上体を起こして布団をめくった私はクラリと強い眩暈を感じてベッドに手をついた。
「大丈夫か?」
『セブ』
扉を開いて入って来たセブの手にはトレーがあり、朝食が乗っている。
「もう少し横になっていた方がいい。昨日はかなりの血をとられた」
『あれはやはり現実だったの?痕がないからもしや夢だったのかもと期待したのだけど……』
「君は良く頑張った」
トレーをナイトテーブルに置いたセブが私を抱きしめてくれる。
「オブリビエイトするか?」
『迷うところだけど、いいえ。記憶は出来るだけ自分の手元に置いておきたい』
「わかった」
『その美味しそうな朝食はセブが作ってくれたの?』
ツナと卵のサンドウィッチが1つずつ、コーンポタージュにフルーツサラダ、紅茶。急に空腹を感じてお腹がギュルルとなってしまう。
「紅茶を淹れたのは我輩だが、あとはトリッキーだ」
セブの屋敷しもべ妖精は料理が上手だ。
「連れてきて隣の部屋にいる。食べたいものがあれば他にも作らせる」
『ありがとう』
「朝食の前に増血薬だ」
美味しくない増血薬を飲んでから美味しい朝食を食べ始める。半分くらい食べたところで私はセブに質問した。
『リーマスは大丈夫だった?』
「生きている」
『家に帰れたかしら?』
「それは知らん」
『薄情な人ね。でも、クィリナスがついているから大丈夫だと思う。クィリナスは面倒見が良くて何でも気が付く人だから。クィリナスは何か言っていた?』
「交渉は纏まったと言っていた」
『良かった』
ホッと息を吐き出す。
『ヴァンパイアの戦力がホグワーツについたのは大きいわね』
「ユキの頑張りのおかげだ」
セブが私の頬に軽いキスをした。
『ねえ、そこに座っていないでベッドに入って隣に来てくれない?』
食事の乗ったベッドテーブルがふわふわと飛んでいき、セブが隣へとやってきた。
『セブ』
「何かね?」
『昨日は幻滅したでしょう?』
「いや。あれは仕方のない事だ。気に病む必要はない。それに、君があれだけ昨晩乱れたのは我輩の手の中にいたからだ」
『うん……セブがいてくれて良かった』
「もうこの話は終いにしよう。もう少し寝るといい」
『セブは一緒に寝ないの?自分の部屋に帰っちゃう?』
「いや、実験室を借りる」
『ナギニの毒を解毒する薬よね?』
「たぶん今ある試験薬の中に完成品があるであろう」
『私も一緒にしたい』
「では、二人でひと眠りしてからにしよう」
私たちは抱きしめ合いながらスヤスヤと眠ったのであった。
「出来たな」
『えぇ』
漸く私たちはナギニの毒の解毒薬の開発に成功した。
もしセブがナギニに噛まれた時はこの解毒薬を飲み、軟膏で傷口を塞ぎ、増血薬と気血を補う薬を服用する手筈になっている。

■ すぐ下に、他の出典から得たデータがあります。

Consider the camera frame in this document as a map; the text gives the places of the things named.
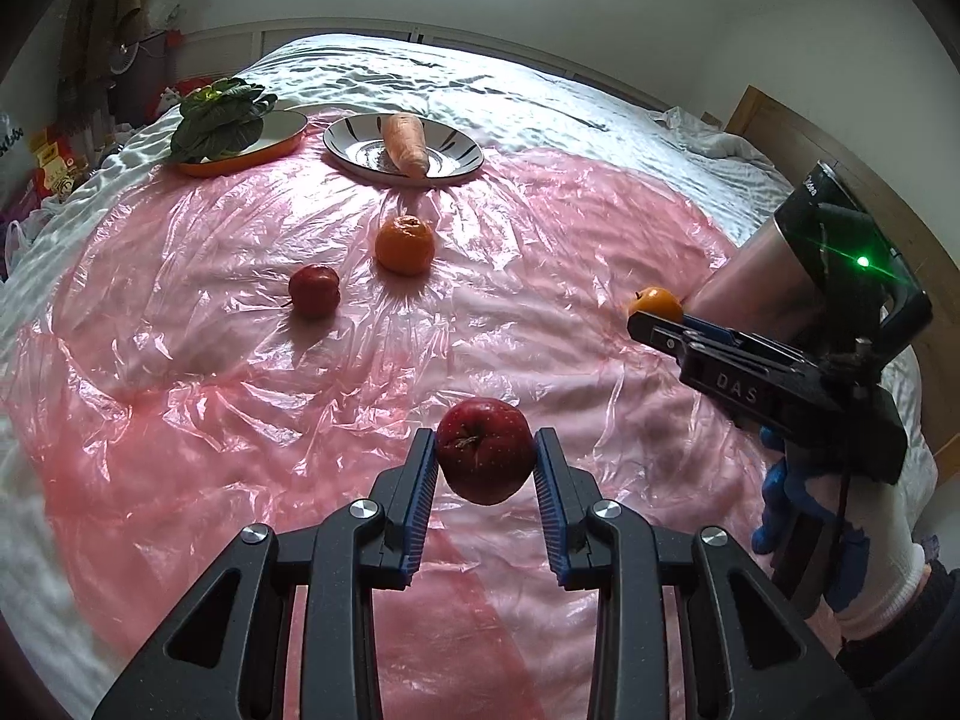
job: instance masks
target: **bed sheet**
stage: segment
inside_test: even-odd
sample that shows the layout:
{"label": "bed sheet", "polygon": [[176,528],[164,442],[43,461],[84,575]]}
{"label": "bed sheet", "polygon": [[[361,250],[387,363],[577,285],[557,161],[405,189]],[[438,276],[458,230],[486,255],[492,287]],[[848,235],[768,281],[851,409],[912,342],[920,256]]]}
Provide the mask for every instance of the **bed sheet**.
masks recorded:
{"label": "bed sheet", "polygon": [[[762,155],[736,136],[703,129],[683,115],[661,117],[579,84],[500,60],[435,47],[353,36],[296,41],[244,74],[288,105],[339,103],[413,110],[464,129],[483,145],[550,146],[643,170],[704,209],[742,244],[789,192]],[[143,181],[166,152],[179,116],[141,132],[51,220],[13,278],[0,287],[0,370],[11,359],[16,329],[42,310],[80,244],[118,194]],[[888,382],[914,425],[908,458],[911,511],[932,491],[935,469],[919,434],[916,360],[905,353]],[[0,608],[37,673],[76,718],[93,707],[119,662],[79,618],[43,516],[32,469],[0,418]]]}

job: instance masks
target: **clothes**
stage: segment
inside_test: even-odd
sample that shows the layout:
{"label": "clothes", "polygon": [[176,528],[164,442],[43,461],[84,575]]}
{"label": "clothes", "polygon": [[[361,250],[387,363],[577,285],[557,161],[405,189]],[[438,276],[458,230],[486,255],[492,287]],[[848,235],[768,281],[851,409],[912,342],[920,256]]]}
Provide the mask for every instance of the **clothes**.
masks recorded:
{"label": "clothes", "polygon": [[960,569],[936,560],[923,592],[884,631],[845,642],[837,662],[877,720],[957,717],[960,667]]}
{"label": "clothes", "polygon": [[146,0],[71,0],[59,57],[56,115],[67,130],[81,127],[106,102],[109,57],[118,44],[146,36]]}

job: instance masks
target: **screw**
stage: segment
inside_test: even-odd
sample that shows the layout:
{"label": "screw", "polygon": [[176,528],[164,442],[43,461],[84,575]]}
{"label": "screw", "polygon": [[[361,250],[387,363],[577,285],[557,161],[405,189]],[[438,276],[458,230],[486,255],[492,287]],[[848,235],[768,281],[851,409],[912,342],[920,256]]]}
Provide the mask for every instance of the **screw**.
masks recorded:
{"label": "screw", "polygon": [[709,547],[722,547],[727,543],[727,532],[712,525],[700,531],[700,541]]}
{"label": "screw", "polygon": [[620,517],[620,504],[616,501],[602,500],[593,504],[593,513],[602,519],[614,519]]}
{"label": "screw", "polygon": [[360,500],[353,501],[350,504],[350,516],[357,519],[370,519],[379,508],[376,501],[371,501],[370,498],[360,498]]}
{"label": "screw", "polygon": [[259,544],[264,538],[270,535],[270,528],[262,522],[254,522],[240,531],[241,541],[245,544]]}

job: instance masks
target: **orange plate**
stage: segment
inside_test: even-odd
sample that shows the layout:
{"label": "orange plate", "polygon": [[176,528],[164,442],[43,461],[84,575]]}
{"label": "orange plate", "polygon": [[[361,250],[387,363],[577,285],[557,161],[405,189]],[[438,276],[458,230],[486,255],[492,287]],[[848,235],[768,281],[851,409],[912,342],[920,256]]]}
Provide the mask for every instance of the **orange plate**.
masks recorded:
{"label": "orange plate", "polygon": [[307,119],[298,111],[271,111],[263,117],[260,139],[235,157],[203,162],[178,162],[176,168],[194,178],[212,178],[263,165],[296,150],[304,139]]}

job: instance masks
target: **carrot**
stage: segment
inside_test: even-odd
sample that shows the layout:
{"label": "carrot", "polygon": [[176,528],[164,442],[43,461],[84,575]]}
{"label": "carrot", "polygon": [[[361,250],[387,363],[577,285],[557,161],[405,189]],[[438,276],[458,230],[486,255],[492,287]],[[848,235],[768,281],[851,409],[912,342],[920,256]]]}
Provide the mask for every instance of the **carrot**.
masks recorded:
{"label": "carrot", "polygon": [[395,113],[383,122],[383,143],[394,164],[410,178],[426,178],[430,160],[426,154],[424,124],[412,113]]}

『完成はしたけれど、一番は噛まれない事よ。もし、ヴォルデモートに殺されそうになったら逃げて欲しい』
「ニワトコの杖を闇の帝王に渡した今、我輩を殺す理由はないはずだ」
『そうね。そうだと思いたい』
既に妲己に見せられた未来は変えることが出来たはず。
どうかこれらの薬が使われることがありませんように。